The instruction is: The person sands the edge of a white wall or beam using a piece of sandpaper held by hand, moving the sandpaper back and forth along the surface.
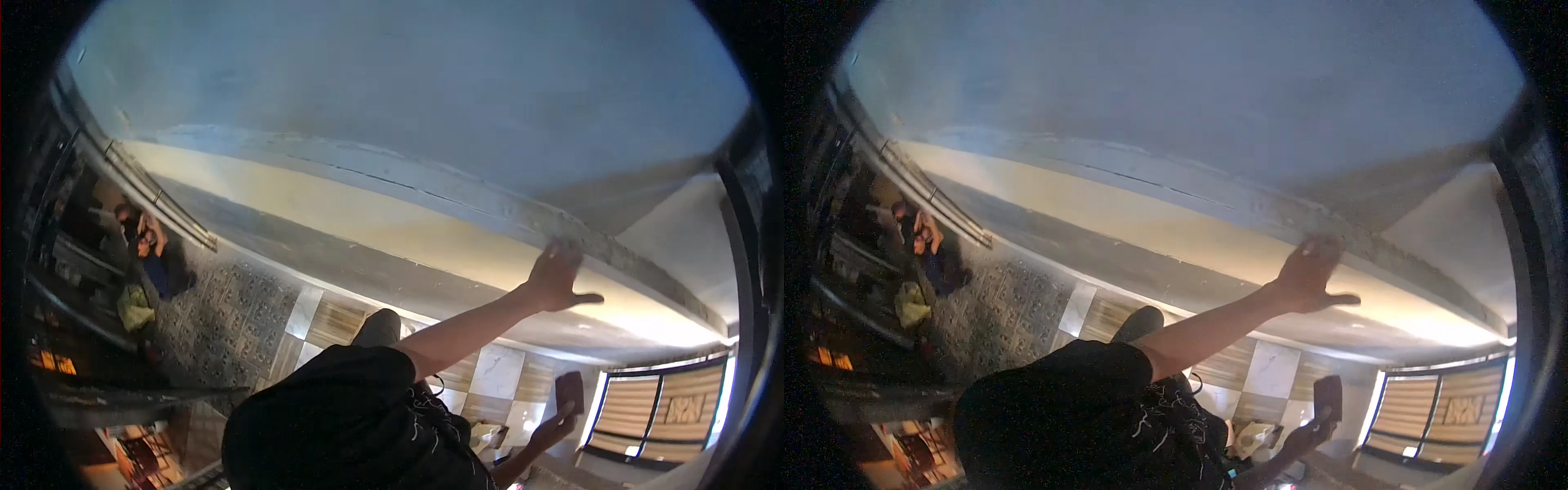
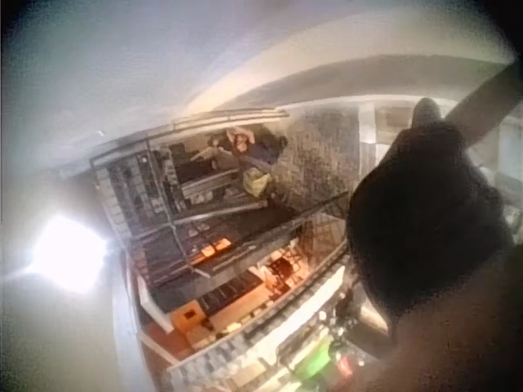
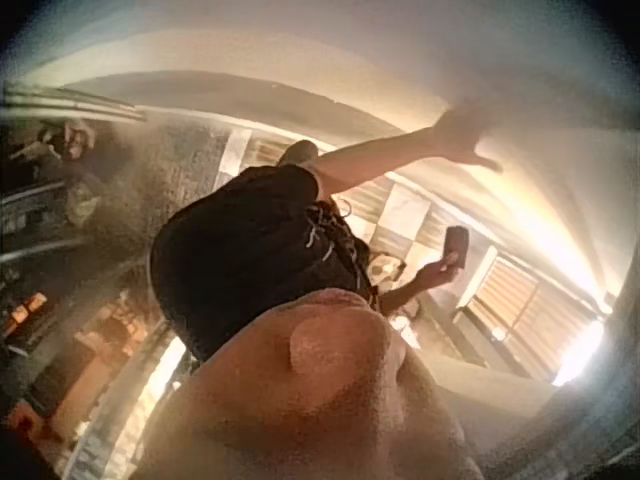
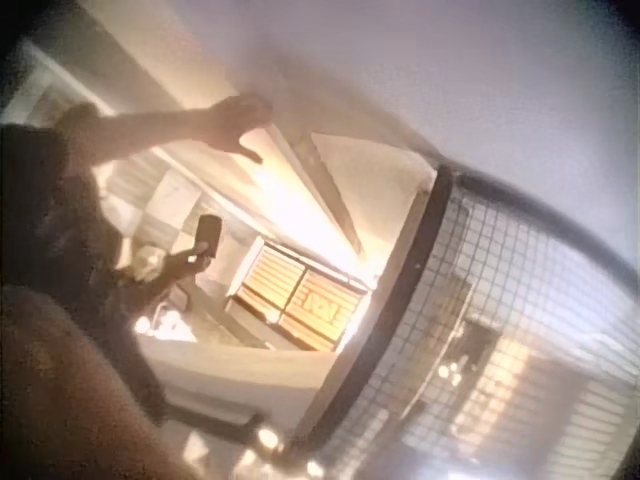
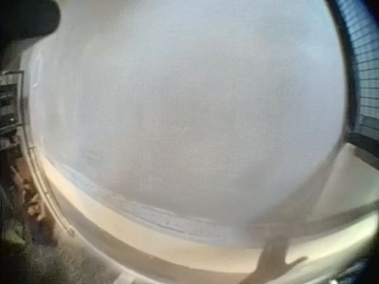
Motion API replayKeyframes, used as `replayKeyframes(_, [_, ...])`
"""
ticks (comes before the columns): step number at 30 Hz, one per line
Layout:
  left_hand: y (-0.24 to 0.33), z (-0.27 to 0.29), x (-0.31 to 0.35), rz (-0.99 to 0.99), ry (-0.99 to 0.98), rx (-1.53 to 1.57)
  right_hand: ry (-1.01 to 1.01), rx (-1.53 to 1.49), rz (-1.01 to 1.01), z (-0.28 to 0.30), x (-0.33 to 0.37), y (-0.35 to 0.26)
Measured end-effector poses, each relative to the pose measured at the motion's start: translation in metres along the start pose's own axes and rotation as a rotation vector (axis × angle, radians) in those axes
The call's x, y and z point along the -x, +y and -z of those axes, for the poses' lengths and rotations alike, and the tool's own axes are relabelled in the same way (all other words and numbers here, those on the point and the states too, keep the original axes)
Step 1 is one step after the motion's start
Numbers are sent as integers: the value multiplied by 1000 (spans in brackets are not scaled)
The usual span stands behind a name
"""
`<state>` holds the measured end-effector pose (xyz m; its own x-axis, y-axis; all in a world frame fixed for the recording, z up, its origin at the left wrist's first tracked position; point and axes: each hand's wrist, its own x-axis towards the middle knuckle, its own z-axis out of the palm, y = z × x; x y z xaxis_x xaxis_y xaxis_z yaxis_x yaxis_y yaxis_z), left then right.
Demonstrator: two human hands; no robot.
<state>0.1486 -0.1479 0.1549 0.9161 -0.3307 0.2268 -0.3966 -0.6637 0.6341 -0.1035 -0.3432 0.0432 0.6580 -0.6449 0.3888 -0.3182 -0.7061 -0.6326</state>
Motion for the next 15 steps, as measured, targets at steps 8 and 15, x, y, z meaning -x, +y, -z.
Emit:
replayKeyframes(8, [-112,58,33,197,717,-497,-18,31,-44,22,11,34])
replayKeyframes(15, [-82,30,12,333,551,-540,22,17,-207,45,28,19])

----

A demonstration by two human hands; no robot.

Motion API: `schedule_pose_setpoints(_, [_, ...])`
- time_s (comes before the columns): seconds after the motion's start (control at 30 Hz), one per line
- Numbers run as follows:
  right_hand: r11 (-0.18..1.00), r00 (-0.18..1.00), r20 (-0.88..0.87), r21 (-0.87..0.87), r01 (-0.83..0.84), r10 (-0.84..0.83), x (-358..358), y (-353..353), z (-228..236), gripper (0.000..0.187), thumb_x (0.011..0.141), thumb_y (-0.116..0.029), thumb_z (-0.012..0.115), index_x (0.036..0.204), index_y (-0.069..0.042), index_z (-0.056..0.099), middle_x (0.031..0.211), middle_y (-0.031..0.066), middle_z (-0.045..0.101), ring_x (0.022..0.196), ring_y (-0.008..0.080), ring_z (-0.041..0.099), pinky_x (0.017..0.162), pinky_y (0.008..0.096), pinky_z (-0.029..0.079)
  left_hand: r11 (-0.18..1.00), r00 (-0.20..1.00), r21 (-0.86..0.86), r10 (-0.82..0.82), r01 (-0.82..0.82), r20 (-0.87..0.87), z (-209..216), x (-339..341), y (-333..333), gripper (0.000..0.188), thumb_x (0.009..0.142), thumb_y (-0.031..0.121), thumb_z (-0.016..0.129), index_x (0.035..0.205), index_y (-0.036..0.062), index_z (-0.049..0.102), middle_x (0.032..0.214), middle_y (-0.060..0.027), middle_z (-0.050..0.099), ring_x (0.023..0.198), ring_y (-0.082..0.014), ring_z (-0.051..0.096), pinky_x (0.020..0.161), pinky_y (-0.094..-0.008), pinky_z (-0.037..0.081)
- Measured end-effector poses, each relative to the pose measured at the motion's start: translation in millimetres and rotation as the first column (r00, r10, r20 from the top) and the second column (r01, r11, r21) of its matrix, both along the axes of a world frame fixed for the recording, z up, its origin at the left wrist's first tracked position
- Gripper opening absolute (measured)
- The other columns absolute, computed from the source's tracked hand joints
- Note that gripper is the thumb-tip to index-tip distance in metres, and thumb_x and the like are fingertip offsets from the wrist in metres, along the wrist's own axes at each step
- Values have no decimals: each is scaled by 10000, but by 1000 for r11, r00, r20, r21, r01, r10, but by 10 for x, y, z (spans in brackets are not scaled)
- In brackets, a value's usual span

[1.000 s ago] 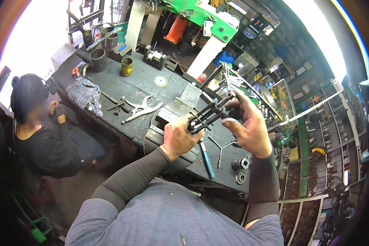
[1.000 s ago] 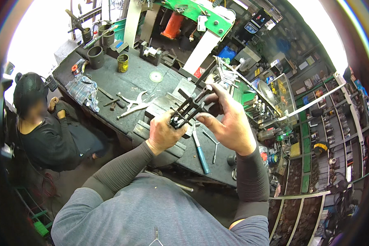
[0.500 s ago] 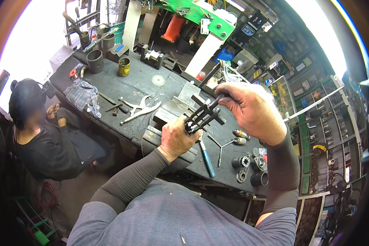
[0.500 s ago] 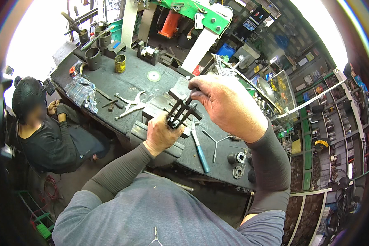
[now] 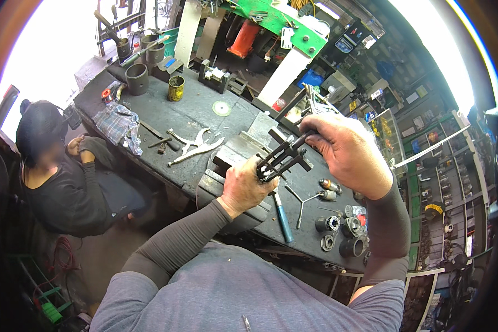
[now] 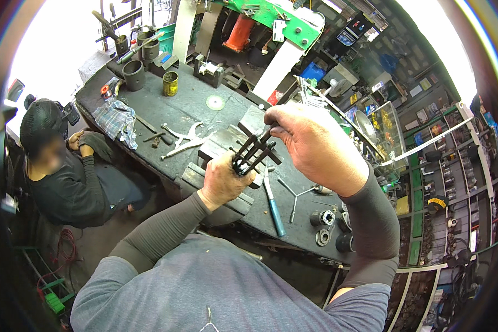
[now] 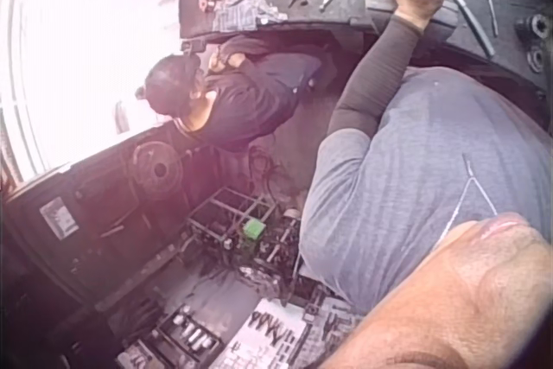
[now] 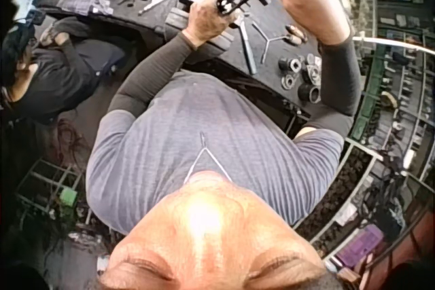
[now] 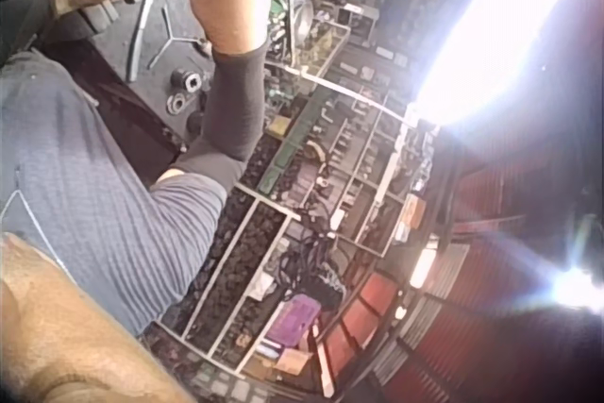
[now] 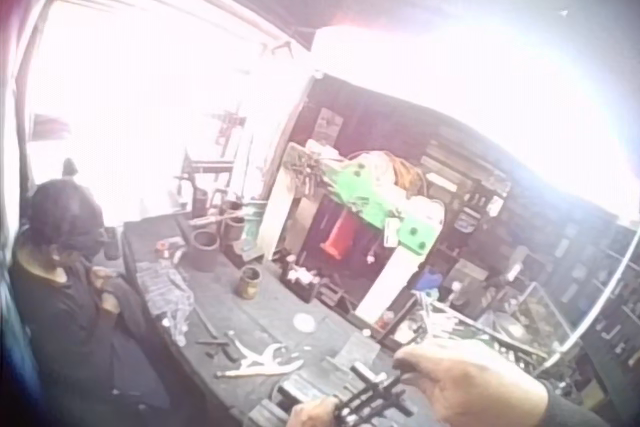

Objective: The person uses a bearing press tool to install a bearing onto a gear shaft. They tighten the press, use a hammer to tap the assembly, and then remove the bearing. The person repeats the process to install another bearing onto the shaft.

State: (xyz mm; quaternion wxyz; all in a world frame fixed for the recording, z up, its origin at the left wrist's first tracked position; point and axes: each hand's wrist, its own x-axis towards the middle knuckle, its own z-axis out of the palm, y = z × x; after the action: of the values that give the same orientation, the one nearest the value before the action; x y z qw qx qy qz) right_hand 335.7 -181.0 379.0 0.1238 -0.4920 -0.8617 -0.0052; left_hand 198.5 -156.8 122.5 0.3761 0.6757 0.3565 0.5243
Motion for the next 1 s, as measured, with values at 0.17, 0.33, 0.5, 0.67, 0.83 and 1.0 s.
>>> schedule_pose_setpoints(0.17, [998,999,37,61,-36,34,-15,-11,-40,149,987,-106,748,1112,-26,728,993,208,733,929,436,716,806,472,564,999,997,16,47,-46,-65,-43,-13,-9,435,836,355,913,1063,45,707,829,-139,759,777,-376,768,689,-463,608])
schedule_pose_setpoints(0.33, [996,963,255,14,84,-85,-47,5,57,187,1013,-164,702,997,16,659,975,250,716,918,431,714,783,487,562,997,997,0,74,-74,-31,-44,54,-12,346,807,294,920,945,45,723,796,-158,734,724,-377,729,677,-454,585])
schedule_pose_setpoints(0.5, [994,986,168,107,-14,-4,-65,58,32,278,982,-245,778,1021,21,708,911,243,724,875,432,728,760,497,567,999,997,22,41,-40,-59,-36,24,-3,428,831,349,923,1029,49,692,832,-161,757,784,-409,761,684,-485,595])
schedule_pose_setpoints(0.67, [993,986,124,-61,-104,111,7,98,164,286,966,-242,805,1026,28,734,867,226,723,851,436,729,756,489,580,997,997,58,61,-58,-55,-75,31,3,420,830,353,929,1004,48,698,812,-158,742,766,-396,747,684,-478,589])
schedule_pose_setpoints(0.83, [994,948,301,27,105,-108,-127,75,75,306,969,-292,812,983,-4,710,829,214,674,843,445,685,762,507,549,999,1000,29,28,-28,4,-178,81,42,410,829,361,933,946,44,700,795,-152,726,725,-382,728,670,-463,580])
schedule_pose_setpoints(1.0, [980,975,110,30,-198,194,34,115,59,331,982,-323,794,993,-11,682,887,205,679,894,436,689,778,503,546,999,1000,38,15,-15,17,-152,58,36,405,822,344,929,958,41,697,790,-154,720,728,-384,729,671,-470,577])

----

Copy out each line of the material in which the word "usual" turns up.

The usual span stands behind a name
- In brackets, a value's usual span

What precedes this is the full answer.